**Task details:** Pictures aside, restate the records below exactly as written.

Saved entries
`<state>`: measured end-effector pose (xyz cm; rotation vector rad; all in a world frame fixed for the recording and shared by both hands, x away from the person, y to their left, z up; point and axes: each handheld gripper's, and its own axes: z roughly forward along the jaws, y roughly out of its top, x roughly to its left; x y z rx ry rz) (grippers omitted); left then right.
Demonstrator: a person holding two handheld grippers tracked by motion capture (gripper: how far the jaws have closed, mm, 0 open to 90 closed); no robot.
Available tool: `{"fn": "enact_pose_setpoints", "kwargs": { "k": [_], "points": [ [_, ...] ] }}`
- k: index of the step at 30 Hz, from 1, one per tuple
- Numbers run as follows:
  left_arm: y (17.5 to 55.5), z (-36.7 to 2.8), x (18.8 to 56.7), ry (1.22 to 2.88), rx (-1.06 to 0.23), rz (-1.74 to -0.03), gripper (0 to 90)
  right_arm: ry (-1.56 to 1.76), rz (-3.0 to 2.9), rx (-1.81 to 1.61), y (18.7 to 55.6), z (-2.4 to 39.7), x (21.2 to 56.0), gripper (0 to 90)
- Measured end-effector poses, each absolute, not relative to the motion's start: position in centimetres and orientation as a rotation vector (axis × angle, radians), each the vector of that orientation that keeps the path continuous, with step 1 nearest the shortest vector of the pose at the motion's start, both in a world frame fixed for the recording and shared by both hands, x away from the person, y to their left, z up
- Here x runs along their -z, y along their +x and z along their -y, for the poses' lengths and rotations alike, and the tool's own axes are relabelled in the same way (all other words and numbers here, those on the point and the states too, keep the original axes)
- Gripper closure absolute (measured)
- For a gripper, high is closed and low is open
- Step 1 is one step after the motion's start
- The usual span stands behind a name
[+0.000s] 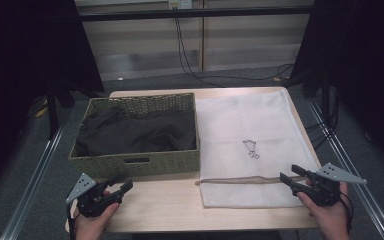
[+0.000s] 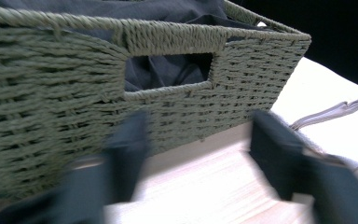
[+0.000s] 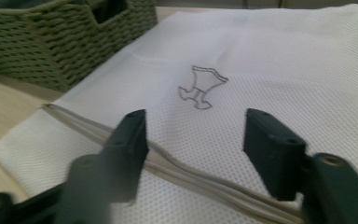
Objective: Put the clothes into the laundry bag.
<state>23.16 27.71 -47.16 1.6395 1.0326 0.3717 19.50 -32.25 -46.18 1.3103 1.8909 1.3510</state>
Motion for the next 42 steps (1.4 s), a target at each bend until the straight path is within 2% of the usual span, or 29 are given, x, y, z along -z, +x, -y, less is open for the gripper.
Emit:
{"fn": "enact_pose_setpoints", "kwargs": {
  "k": [1,2,4,5,6,7,12,17,18,25,32,33,35,37,38,39,40,42],
  "points": [
    [23.2,-27.5,47.2,1.644,-0.359,-1.037,66.0,1.312,-1.899,-1.362,19.5,32.1,46.3,56.9],
    [23.3,-27.1,47.3,1.650,-0.354,-1.039,66.0,1.312,-1.899,-1.362,19.5,32.1,46.3,56.9],
    [23.3,-26.2,47.3,1.662,-0.354,-1.037,79.5,1.321,-1.921,-1.364,19.7,31.6,46.7,66.6],
    [23.4,-25.2,47.2,1.680,-0.342,-1.023,87.8,1.325,-1.943,-1.355,19.8,30.9,47.1,75.1],
    [23.4,-25.2,47.2,1.680,-0.342,-1.023,90.0,1.315,-1.960,-1.346,19.9,30.5,47.2,79.0],
    [23.5,-24.5,47.2,1.684,-0.332,-1.023,90.0,1.315,-1.960,-1.346,19.9,30.5,47.2,79.0],
    [23.7,-20.1,47.6,1.764,-0.252,-0.951,90.0,1.271,-2.105,-1.282,20.4,28.1,48.1,90.0],
    [23.5,-14.5,48.3,1.861,-0.163,-0.832,90.0,1.276,-2.323,-1.181,21.2,25.6,50.3,90.0],
    [23.5,-14.5,48.3,1.861,-0.163,-0.832,90.0,1.283,-2.335,-1.167,21.3,25.3,50.6,90.0],
    [23.7,-8.8,48.7,1.952,-0.109,-0.743,90.0,1.328,-2.326,-1.158,20.7,23.5,50.5,90.0],
    [23.6,-5.4,50.2,2.069,-0.094,-0.678,90.0,1.286,-2.386,-1.144,20.1,22.6,50.1,90.0],
    [23.6,-5.0,50.4,2.103,-0.115,-0.673,90.0,1.253,-2.377,-1.160,20.0,23.0,49.6,85.4],
    [23.7,-4.8,50.5,2.116,-0.115,-0.690,90.0,1.249,-2.342,-1.183,19.9,23.4,49.3,82.6],
    [24.0,-4.9,50.6,2.131,-0.087,-0.726,90.0,1.284,-2.199,-1.202,20.0,24.7,48.4,72.0],
    [24.1,-5.0,50.7,2.136,-0.074,-0.729,90.0,1.284,-2.199,-1.202,20.0,24.7,48.4,72.0],
    [24.2,-5.0,50.7,2.135,-0.063,-0.733,90.0,1.281,-2.172,-1.191,20.2,25.1,48.4,66.0],
    [24.3,-5.1,50.7,2.136,-0.059,-0.737,90.0,1.258,-2.149,-1.129,20.7,25.4,48.7,52.9],
    [24.3,-5.1,50.7,2.134,-0.057,-0.737,90.0,1.253,-2.162,-1.087,21.4,25.3,49.3,43.0]
  ]
}}
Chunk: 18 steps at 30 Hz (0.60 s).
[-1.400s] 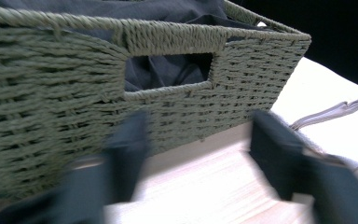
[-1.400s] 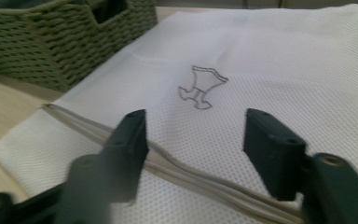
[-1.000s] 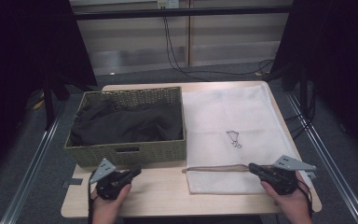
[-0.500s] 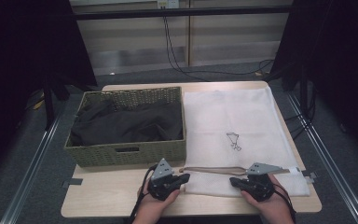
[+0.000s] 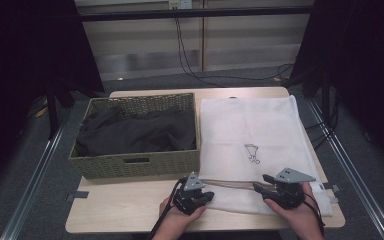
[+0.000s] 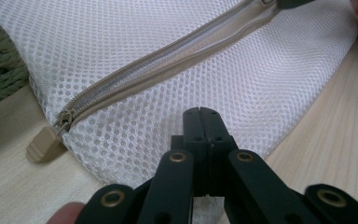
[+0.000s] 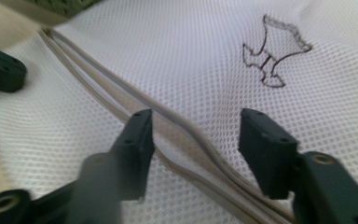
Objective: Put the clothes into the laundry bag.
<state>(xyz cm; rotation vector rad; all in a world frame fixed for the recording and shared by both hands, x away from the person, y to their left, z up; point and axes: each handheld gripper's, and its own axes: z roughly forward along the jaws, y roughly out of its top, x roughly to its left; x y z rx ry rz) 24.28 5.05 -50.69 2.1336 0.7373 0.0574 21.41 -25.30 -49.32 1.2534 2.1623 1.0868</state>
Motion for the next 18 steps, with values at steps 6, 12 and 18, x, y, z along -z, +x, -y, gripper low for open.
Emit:
{"fn": "enact_pose_setpoints", "kwargs": {
  "k": [6,12,18],
  "points": [
    [24.5,-5.2,50.8,2.123,-0.030,-0.744,90.0,1.281,-2.178,-0.930,23.4,24.5,50.3,51.7],
    [24.4,-5.2,50.7,2.128,-0.036,-0.736,90.0,1.274,-2.044,-0.989,24.9,25.4,48.3,73.3],
    [24.5,-5.3,50.8,2.119,-0.031,-0.753,90.0,1.292,-1.876,-1.058,24.8,27.2,44.8,56.3]
  ]
}}
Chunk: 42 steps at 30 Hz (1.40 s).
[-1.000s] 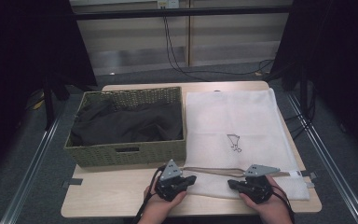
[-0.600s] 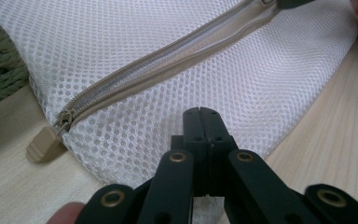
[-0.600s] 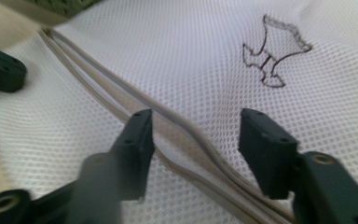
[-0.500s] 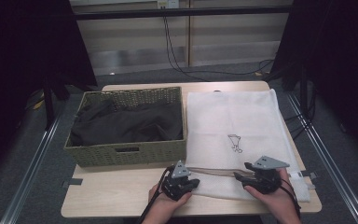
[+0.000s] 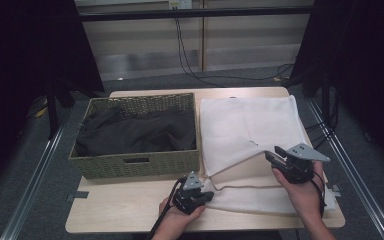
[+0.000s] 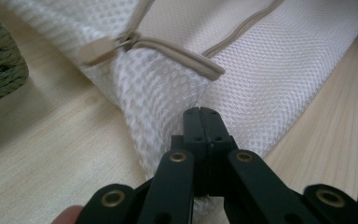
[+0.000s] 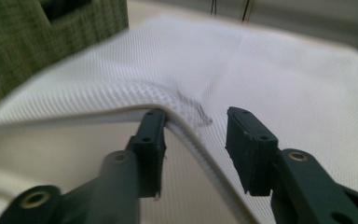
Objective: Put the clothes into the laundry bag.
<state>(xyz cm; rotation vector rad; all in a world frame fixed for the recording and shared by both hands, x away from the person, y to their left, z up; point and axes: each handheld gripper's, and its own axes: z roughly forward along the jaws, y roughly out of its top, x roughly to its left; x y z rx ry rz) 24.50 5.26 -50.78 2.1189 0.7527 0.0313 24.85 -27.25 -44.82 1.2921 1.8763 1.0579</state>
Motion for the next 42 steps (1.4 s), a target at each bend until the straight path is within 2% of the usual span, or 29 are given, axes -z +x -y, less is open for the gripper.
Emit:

**Response below:**
`<state>`: measured end-effector pose (xyz cm; rotation vector rad; all in a world frame fixed for the recording and shared by both hands, x away from the person, y to their left, z up; point and axes: each handheld gripper's, and its own axes: z roughly forward along the jaws, y roughly out of its top, x roughly to its left; x y z rx ry rz) (grippers omitted); left then right.
Demonstrator: a person holding two handheld grippers tracked by motion capture (gripper: how far the jaws have closed, mm, 0 open to 90 closed); no robot.
Available tool: `{"fn": "enact_pose_setpoints", "kwargs": { "k": [_], "points": [ [_, ...] ] }}`
- k: index of the step at 30 Hz, from 1, one per tuple
- Numbers run as follows:
  left_arm: y (17.5 to 55.5), z (-36.7 to 2.8), x (18.8 to 56.7), ry (1.22 to 2.88), rx (-1.06 to 0.23), rz (-1.74 to -0.03), gripper (0 to 90)
  right_arm: ry (-1.56 to 1.76), rz (-3.0 to 2.9), rx (-1.81 to 1.61), y (18.7 to 55.6), z (-2.4 to 39.7), x (21.2 to 56.0), gripper (0 to 90)
- Measured end-effector poses, each absolute, not relative to the motion's start: position in centimetres and orientation as a rotation vector (axis × angle, radians), each the vector of that orientation that keeps the path continuous, with step 1 nearest the shortest vector of the pose at the motion's start, both in a world frame fixed for the recording and shared by both hands, x away from the person, y to their left, z up
- Here x runs along their -z, y along their +x and z along their -y, for the poses' lengths and rotations alike, and the tool's own axes are relabelled in the same way (all other words and numbers here, those on the point and the states too, keep the original axes)
- Gripper closure absolute (measured)
- For a gripper, high is closed and low is open
- Step 1 is one step after the motion's start
- The usual span stands behind a name
[+0.000s] 
[+0.000s] 
[+0.000s] 
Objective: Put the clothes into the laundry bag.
<state>23.16 27.71 -47.16 1.6395 1.0326 0.3717 19.50 -32.25 -46.18 1.3103 1.8909 1.3510</state>
Motion for the next 42 steps (1.4 s), a target at each bend until the straight path is within 2% of the usual span, or 29 are given, x, y, z along -z, +x, -y, less is open for the gripper.
Emit:
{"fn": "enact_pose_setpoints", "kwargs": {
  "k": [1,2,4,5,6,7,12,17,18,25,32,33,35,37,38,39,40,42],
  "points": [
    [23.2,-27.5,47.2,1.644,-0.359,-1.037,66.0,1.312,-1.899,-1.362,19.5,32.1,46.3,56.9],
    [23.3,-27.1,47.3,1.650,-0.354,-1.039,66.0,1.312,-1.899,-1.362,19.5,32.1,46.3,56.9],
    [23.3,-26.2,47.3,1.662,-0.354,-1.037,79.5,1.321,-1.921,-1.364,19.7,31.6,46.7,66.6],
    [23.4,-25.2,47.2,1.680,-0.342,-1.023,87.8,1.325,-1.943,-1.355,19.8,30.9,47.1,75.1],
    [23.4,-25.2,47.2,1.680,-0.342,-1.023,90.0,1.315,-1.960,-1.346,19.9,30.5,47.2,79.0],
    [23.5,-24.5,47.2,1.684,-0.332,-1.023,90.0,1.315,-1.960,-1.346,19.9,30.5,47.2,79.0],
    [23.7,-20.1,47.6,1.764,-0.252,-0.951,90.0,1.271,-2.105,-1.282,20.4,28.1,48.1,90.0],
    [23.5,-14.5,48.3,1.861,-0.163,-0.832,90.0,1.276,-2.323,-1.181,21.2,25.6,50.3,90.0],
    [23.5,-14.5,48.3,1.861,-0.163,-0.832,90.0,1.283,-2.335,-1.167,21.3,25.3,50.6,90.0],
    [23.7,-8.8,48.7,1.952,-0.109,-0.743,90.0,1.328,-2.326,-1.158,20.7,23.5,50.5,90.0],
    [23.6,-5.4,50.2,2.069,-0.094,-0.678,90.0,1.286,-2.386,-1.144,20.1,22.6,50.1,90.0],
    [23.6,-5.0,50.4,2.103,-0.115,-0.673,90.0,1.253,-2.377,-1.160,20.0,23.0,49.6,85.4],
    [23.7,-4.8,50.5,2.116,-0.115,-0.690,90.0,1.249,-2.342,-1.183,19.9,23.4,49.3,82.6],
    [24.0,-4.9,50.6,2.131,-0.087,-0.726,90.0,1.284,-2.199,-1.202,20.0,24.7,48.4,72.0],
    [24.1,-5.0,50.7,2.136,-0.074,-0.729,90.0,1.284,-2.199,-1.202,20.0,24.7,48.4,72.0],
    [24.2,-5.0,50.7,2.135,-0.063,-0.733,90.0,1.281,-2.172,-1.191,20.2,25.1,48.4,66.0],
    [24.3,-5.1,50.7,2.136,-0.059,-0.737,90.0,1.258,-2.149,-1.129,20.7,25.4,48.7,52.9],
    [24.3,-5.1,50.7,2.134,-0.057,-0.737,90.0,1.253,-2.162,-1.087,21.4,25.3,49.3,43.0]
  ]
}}
Chunk: 18 steps at 30 Hz (0.60 s).
[-1.400s] 
[-1.400s] 
[-1.000s] 
[-0.500s] 
[+0.000s] 
[+0.000s] 
[+0.000s] 
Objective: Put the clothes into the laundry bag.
<state>(xyz cm; rotation vector rad; all in a world frame fixed for the recording and shared by both hands, x away from the person, y to their left, z up; point and axes: each handheld gripper's, and its own axes: z roughly forward along the jaws, y roughly out of its top, x roughly to its left; x y z rx ry rz) 24.28 5.05 -50.69 2.1336 0.7373 0.0574 21.41 -25.30 -49.32 1.2534 2.1623 1.0868</state>
Motion for the next 18 steps, with values at steps 6, 12 and 18, x, y, z along -z, +x, -y, gripper low for open.
Emit:
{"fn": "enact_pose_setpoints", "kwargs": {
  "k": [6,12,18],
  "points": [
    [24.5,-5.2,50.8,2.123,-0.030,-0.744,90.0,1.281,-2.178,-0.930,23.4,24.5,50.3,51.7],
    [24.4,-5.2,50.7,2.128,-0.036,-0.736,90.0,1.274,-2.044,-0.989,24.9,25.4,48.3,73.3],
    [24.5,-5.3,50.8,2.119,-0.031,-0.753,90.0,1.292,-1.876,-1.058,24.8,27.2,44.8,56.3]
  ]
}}
Chunk: 42 steps at 30 Hz (1.40 s).
[-1.000s] 
[-0.600s] 
[-0.600s] 
[-0.500s] 
[+0.000s] 
[+0.000s] 
[+0.000s] 
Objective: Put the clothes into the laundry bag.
<state>(xyz cm; rotation vector rad; all in a world frame fixed for the recording and shared by both hands, x away from the person, y to their left, z up; point and axes: each handheld gripper's, and its own axes: z roughly forward along the jaws, y roughly out of its top, x roughly to its left; x y z rx ry rz) 24.50 5.26 -50.78 2.1189 0.7527 0.0313 24.85 -27.25 -44.82 1.2921 1.8763 1.0579</state>
Motion for the next 42 steps (1.4 s), a target at each bend until the straight path is within 2% of the usual span, or 29 are given, axes -z +x -y, less is open for the gripper.
Emit:

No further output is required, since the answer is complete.